TASK DETAILS — Here the whole listing must be retyped exactly, with no line omitted.

****

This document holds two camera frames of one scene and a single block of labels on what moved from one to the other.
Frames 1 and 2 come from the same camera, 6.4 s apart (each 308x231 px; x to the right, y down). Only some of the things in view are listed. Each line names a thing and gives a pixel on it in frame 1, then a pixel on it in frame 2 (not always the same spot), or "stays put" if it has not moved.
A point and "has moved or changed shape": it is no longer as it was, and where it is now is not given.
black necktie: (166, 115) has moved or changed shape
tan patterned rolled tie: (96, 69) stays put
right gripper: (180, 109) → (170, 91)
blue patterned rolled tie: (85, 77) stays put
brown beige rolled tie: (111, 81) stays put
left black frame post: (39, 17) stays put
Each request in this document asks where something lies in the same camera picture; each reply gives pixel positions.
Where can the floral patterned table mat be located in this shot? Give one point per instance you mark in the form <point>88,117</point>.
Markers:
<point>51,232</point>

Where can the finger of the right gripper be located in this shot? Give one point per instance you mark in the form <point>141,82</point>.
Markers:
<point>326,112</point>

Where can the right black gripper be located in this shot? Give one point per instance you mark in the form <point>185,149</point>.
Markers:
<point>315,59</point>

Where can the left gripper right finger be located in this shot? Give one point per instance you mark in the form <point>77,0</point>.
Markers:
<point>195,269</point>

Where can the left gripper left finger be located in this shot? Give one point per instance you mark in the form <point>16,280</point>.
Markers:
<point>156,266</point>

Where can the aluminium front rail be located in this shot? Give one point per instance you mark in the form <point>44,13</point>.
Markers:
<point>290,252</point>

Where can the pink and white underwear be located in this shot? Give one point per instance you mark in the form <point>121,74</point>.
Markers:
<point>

****

WRITTEN SOLUTION —
This document holds two camera frames of one scene and a single block of labels on what moved from one to the other.
Frames 1 and 2 come from the same camera, 6.4 s apart (each 308x231 px; x to the right, y down). Only some of the things in view are listed. Each line names a thing and gives a pixel on it in frame 1, then a pixel on it in frame 2 (not always the same spot), or "stays put" if it has not moved.
A point and "has moved or changed shape": it is no longer as it was, and where it is now is not given.
black necktie: (166, 115) has moved or changed shape
tan patterned rolled tie: (96, 69) stays put
right gripper: (180, 109) → (170, 91)
blue patterned rolled tie: (85, 77) stays put
brown beige rolled tie: (111, 81) stays put
left black frame post: (39, 17) stays put
Each request in this document asks where something lies in the same camera picture; each reply gives pixel positions.
Where can the floral patterned table mat be located in this shot? Give one point per instance you mark in the form <point>88,117</point>.
Markers:
<point>51,232</point>

Where can the finger of the right gripper be located in this shot? Give one point per instance you mark in the form <point>141,82</point>.
Markers:
<point>326,112</point>

Where can the right black gripper be located in this shot? Give one point per instance you mark in the form <point>185,149</point>.
Markers:
<point>315,59</point>

Where can the left gripper right finger be located in this shot? Give one point per instance you mark in the form <point>77,0</point>.
Markers:
<point>195,269</point>

Where can the left gripper left finger be located in this shot? Give one point per instance you mark in the form <point>16,280</point>.
Markers:
<point>156,266</point>

Where can the aluminium front rail be located in this shot? Give one point per instance you mark in the form <point>44,13</point>.
Markers:
<point>290,252</point>

Where can the pink and white underwear be located in this shot? Give one point per instance you mark in the form <point>121,74</point>.
Markers:
<point>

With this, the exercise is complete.